» **Task to complete**: Leaving the pictures aside, transcribe the data below exactly.
□ □ □ □ □ □ □
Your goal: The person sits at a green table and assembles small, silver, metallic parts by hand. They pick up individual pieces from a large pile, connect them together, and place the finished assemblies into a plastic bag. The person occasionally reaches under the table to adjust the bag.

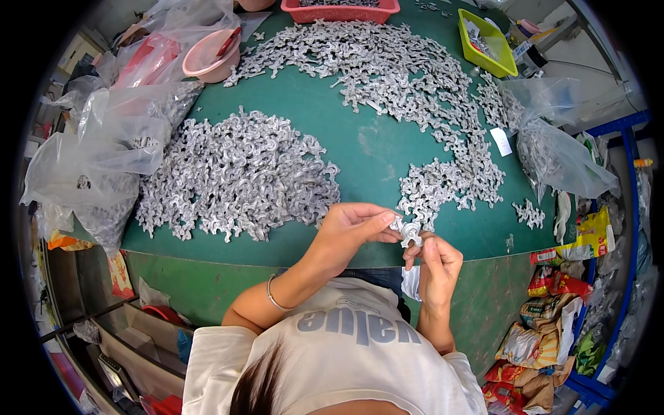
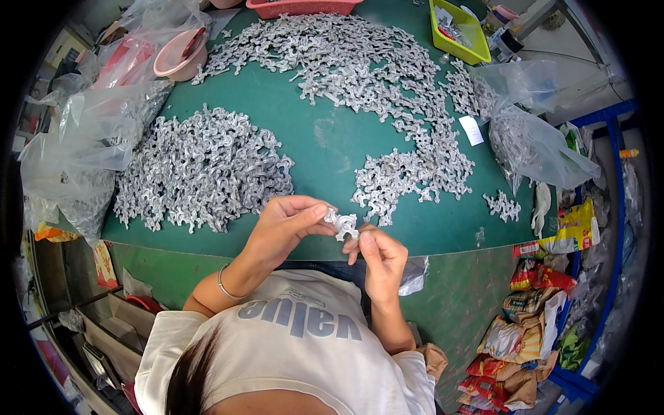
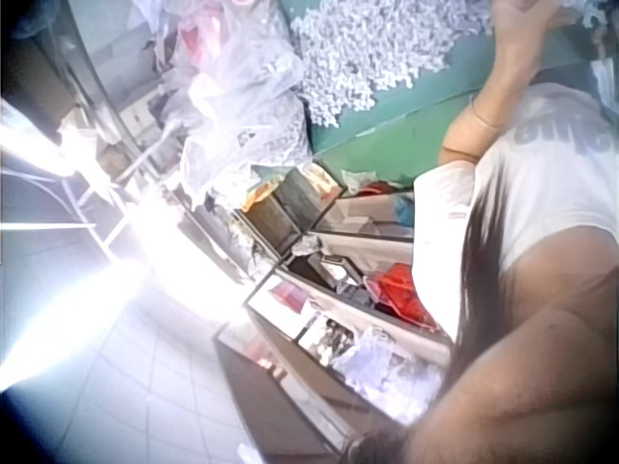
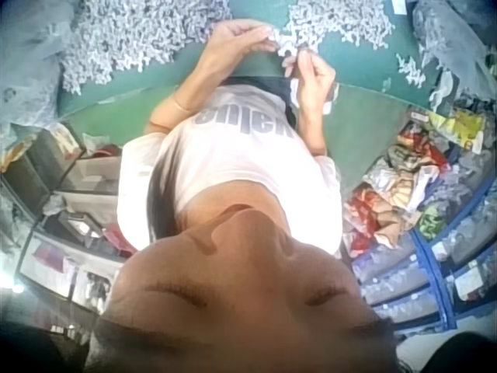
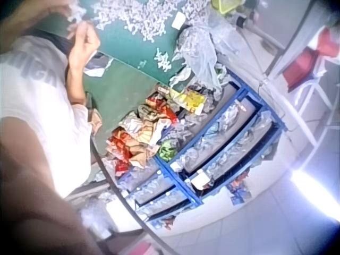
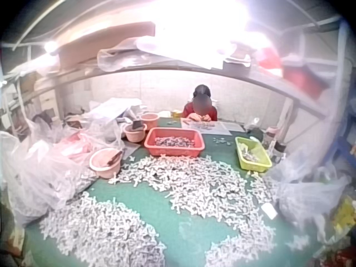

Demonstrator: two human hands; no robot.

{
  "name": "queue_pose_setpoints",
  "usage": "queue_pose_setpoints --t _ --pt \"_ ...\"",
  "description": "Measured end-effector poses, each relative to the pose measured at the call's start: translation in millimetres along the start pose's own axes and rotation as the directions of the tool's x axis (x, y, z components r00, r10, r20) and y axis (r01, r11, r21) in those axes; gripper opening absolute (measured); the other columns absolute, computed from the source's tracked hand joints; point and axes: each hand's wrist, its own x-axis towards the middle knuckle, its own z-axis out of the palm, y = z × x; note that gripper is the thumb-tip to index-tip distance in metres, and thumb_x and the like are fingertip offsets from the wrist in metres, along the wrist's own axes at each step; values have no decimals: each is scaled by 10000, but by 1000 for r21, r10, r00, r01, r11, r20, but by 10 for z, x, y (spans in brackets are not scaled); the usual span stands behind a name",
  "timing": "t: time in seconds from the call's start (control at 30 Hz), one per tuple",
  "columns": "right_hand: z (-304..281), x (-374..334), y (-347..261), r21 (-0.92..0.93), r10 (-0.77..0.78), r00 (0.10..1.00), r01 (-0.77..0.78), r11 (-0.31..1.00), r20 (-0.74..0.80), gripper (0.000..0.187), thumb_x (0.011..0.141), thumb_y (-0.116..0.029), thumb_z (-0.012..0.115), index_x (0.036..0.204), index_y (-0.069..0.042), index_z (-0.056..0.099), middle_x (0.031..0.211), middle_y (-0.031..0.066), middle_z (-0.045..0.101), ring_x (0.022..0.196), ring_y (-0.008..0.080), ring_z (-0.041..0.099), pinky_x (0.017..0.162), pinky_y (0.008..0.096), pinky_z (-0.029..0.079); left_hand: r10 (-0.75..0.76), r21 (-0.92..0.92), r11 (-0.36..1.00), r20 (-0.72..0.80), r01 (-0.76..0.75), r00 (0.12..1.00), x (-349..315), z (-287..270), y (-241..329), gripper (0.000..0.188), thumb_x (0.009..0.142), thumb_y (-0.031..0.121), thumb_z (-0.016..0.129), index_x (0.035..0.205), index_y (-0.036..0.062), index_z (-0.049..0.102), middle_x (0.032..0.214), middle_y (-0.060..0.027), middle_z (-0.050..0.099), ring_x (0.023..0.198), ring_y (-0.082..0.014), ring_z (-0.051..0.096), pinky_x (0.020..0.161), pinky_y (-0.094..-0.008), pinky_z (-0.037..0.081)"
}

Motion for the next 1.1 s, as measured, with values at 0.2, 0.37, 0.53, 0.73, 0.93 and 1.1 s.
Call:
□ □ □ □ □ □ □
» **Written answer**:
Your goal: The person sits at a green table and assembles small, silver, metallic parts by hand. They pick up individual pieces from a large pile, connect them together, and place the finished assemblies into a plastic bag. The person occasionally reaches under the table to adjust the bag.


Demonstrator: two human hands; no robot.

{
  "name": "queue_pose_setpoints",
  "usage": "queue_pose_setpoints --t _ --pt \"_ ...\"",
  "description": "Measured end-effector poses, each relative to the pose measured at the call's start: translation in millimetres along the start pose's own axes and rotation as the directions of the tool's x axis (x, y, z components r00, r10, r20) and y axis (r01, r11, r21) in those axes; gripper opening absolute (measured); the other columns absolute, computed from the source's tracked hand joints; point and axes: each hand's wrist, its own x-axis towards the middle knuckle, its own z-axis out of the palm, y = z × x; note that gripper is the thumb-tip to index-tip distance in metres, and thumb_x and the like are fingertip offsets from the wrist in metres, along the wrist's own axes at each step; values have no decimals: each is scaled by 10000, but by 1000 for r21, r10, r00, r01, r11, r20, but by 10 for z, x, y (spans in brackets are not scaled); the usual span stands behind a name",
  "timing": "t: time in seconds from the call's start (control at 30 Hz), one per tuple",
  "columns": "right_hand: z (-304..281), x (-374..334), y (-347..261), r21 (-0.92..0.93), r10 (-0.77..0.78), r00 (0.10..1.00), r01 (-0.77..0.78), r11 (-0.31..1.00), r20 (-0.74..0.80), gripper (0.000..0.187), thumb_x (0.011..0.141), thumb_y (-0.116..0.029), thumb_z (-0.012..0.115), index_x (0.036..0.204), index_y (-0.069..0.042), index_z (-0.056..0.099), middle_x (0.031..0.211), middle_y (-0.031..0.066), middle_z (-0.045..0.101), ring_x (0.022..0.196), ring_y (-0.008..0.080), ring_z (-0.041..0.099), pinky_x (0.017..0.162), pinky_y (0.008..0.096), pinky_z (-0.029..0.079); left_hand: r10 (-0.75..0.76), r21 (-0.92..0.92), r11 (-0.36..1.00), r20 (-0.72..0.80), r01 (-0.76..0.75), r00 (0.12..1.00), x (-349..315), z (-287..270), y (-241..329), gripper (0.000..0.188), thumb_x (0.009..0.142), thumb_y (-0.031..0.121), thumb_z (-0.016..0.129), index_x (0.035..0.205), index_y (-0.036..0.062), index_z (-0.049..0.102), middle_x (0.032..0.214), middle_y (-0.060..0.027), middle_z (-0.050..0.099), ring_x (0.023..0.198), ring_y (-0.082..0.014), ring_z (-0.051..0.096), pinky_x (0.020..0.161), pinky_y (-0.094..-0.008), pinky_z (-0.037..0.081)"
}

Motion for the next 1.1 s, as measured, with values at 0.2, 0.37, 0.53, 0.73, 0.93 and 1.1 s.
Call:

No additional output is expected for this exercise.